# Goal of the exercise:
What you return should be the complete data below, word for word, with no pictures in it.
#####
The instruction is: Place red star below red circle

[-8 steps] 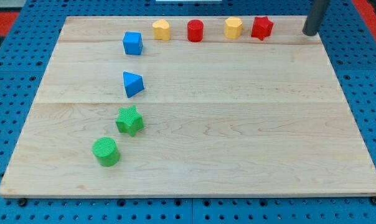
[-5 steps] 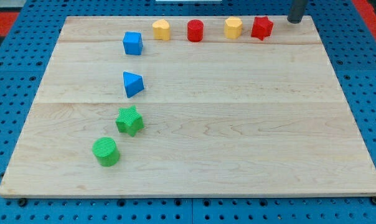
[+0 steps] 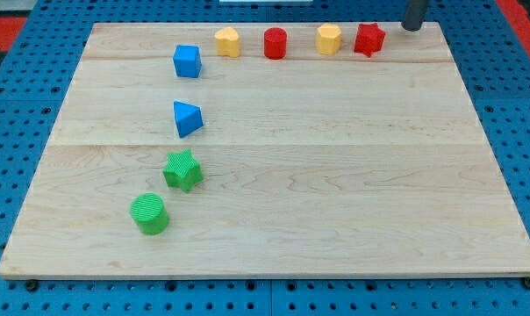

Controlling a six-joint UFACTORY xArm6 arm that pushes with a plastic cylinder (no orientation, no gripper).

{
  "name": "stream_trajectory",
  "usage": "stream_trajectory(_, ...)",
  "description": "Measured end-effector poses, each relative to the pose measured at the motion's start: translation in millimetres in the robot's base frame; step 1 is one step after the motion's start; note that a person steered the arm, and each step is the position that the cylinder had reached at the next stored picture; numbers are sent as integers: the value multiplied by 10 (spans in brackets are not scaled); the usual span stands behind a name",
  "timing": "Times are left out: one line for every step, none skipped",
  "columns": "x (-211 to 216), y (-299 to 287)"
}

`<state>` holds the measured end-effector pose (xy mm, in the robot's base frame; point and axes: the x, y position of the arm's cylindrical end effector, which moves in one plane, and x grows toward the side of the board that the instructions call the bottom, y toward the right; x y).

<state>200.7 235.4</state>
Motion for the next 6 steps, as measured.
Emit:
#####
# Result of this task:
The instruction is: Place red star below red circle

[-8 steps] 
[-5 steps] 
[+0 steps] 

Controlling a six-joint UFACTORY xArm6 arm that pushes with a plastic cylinder (no orientation, no gripper).

{
  "name": "stream_trajectory",
  "usage": "stream_trajectory(_, ...)",
  "description": "Measured end-effector poses, each relative to the pose measured at the motion's start: translation in millimetres in the robot's base frame; step 1 is one step after the motion's start; note that a person steered the arm, and each step is the position that the cylinder had reached at the next stored picture; numbers are sent as integers: the value multiplied by 10 (spans in brackets are not scaled); the usual span stands behind a name",
  "timing": "Times are left out: one line for every step, none skipped",
  "columns": "x (-211 to 216), y (-299 to 287)"
}

`<state>` holds the measured end-effector pose (xy mm, in the robot's base frame; point and axes: the x, y position of the arm's cylindrical end effector, which moves in one plane, and x grows toward the side of the board that the instructions call the bottom, y toward the right; x y).

<state>200.7 235.4</state>
Motion for the next 6 steps, as measured.
Emit:

Nothing else goes in the answer.